Ekonom Panin Sekuritas, Felix Darmawan menyampaikan bahwa BI akan menurunkan suku bunganya karena inflasi domestik yang rendah di 1,5% (year on year/yoy). Selain itu, dari peluang pemangkasan Fed Rate 25 bps juga besar di bulan ini. Sehingga memberikan ruang bagi BI untuk kembali memangkas 25 bps utk RDG nanti.
Sebagai informasi, survei CME FedWatch Tool menunjukkan bahwa 97,1% pelaku pasar berekspektasi bahwa bank sentral AS (The Fed) akan memangkas suku bunganya sebesar 25 bps menjadi 4,25-4,50%. Sedangkan tak sampai 3% pelaku pasar yang berekspektasi bahwa The Fed akan menahan suku bunganya di 4,50-4,75%.
Foto: Meeting Probabilities
Sumber: CME FedWatch Tool
Head of Treasury & Financial Institution Bank Mega, Ralph Birger Peotiray juga menyampaikan hal serupa bahwa BI tampak akan tetap fokus pada stabilitas dengan terus mencermati ruang untuk mendorong pertumbuhan (pro-stability and growth).
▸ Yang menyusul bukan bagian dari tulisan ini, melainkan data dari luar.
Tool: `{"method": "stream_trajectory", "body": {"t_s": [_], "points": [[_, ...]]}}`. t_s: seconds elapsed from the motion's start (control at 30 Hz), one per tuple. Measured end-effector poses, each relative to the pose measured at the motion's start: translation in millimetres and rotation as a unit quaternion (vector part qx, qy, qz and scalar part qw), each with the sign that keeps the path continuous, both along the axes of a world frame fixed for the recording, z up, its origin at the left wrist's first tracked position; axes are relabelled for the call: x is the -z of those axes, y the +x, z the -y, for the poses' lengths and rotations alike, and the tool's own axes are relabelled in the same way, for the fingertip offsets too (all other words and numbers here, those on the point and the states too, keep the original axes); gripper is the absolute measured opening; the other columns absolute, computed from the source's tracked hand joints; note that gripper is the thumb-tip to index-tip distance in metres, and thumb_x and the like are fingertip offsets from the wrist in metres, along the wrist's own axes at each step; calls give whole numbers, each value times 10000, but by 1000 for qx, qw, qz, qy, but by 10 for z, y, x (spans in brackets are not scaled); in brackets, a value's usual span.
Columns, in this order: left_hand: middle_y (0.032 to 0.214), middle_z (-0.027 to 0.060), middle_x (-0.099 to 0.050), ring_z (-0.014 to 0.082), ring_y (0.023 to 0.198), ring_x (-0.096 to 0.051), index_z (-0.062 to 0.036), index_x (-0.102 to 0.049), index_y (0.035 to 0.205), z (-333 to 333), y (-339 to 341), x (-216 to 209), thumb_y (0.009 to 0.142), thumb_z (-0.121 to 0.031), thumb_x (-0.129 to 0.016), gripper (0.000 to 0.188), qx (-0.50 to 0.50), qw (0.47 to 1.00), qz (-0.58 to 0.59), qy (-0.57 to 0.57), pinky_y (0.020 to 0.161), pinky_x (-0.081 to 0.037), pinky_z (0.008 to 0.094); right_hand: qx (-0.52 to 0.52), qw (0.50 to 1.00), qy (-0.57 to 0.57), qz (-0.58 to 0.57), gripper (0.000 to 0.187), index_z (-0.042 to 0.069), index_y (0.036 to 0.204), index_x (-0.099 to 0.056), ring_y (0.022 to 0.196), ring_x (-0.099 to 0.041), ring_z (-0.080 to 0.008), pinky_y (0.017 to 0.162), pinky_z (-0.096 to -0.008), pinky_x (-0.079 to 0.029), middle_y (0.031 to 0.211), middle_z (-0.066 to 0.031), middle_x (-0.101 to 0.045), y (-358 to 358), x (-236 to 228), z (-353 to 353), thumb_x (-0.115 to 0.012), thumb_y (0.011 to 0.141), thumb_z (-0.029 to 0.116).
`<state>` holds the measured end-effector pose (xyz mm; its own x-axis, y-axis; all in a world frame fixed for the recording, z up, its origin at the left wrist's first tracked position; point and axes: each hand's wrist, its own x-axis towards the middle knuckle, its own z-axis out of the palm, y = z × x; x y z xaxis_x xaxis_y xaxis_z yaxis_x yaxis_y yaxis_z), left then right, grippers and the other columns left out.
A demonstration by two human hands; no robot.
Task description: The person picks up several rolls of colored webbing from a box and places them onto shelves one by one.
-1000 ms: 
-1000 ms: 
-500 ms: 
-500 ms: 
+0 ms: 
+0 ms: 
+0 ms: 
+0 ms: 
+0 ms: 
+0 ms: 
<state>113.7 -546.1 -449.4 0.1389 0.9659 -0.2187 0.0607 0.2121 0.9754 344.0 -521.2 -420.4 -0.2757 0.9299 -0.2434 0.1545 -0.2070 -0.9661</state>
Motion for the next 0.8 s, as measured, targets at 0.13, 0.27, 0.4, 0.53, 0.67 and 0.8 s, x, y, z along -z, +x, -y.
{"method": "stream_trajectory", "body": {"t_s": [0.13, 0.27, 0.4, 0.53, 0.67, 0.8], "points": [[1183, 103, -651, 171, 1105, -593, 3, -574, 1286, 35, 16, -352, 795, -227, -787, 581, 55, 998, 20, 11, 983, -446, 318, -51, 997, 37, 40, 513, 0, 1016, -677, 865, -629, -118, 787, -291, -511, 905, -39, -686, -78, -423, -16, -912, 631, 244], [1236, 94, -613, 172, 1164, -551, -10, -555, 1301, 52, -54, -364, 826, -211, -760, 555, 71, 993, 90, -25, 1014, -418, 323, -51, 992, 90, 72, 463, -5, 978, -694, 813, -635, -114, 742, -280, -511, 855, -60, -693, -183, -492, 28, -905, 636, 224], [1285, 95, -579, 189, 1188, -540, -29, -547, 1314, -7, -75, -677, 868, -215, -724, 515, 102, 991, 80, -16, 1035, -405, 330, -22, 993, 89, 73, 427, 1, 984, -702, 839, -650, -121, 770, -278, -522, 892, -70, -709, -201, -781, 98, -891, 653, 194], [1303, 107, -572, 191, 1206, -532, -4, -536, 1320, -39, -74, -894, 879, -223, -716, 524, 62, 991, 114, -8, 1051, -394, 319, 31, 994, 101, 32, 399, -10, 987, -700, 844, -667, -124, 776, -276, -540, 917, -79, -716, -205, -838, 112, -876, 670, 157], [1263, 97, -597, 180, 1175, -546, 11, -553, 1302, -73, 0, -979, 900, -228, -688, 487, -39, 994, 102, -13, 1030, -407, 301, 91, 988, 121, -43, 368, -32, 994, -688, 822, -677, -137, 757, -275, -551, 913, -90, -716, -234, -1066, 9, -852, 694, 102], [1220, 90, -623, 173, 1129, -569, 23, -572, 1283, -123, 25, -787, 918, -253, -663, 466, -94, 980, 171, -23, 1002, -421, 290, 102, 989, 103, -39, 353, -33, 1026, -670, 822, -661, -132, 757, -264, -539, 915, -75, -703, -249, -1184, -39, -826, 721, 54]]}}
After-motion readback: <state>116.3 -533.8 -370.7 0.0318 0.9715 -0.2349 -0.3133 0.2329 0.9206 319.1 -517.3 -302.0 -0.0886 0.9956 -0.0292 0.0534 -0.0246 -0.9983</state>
"Rasanya cukup bijak apabila BI rate juga turun 25 bps di bulan ini dengan pandangan BI selalu forward looking dan pre emptive menghadapi Fed yang secara pasti akan menurunkan juga di hari berikutnya 25 bps menjadi 4,50%," papar Ralph.
Selaras dengan Ralph, Ekonom Senior KB Valbury Sekuritas, Fikri Permana juga optimis bahwa BI akan menurunkan suku bunganya karena untuk sementara waktu, BI perlu mendorong growth.
Berbeda halnya dengan Ralph dan Fikri, Head of Equity Research Bahana Sekuritas, Putera Satria Sambijantoro justru memperkirakan bahwa BI akan menahan suku bunganya di level 6%. Hal ini ia yakini karena nilai tukar rupiah terhadap dolar AS terus melemah bahkan telah menyentuh level Rp16.000/US$.
Ia berpendapat bahwa dengan kenaikan indeks dolar AS (DXY) dan diikuti dengan imbal hasil US Treasury tenor 10 tahun yang kian meningkat, juga semakin mempersulit bagi BI untuk membabat suku bunganya di bulan ini.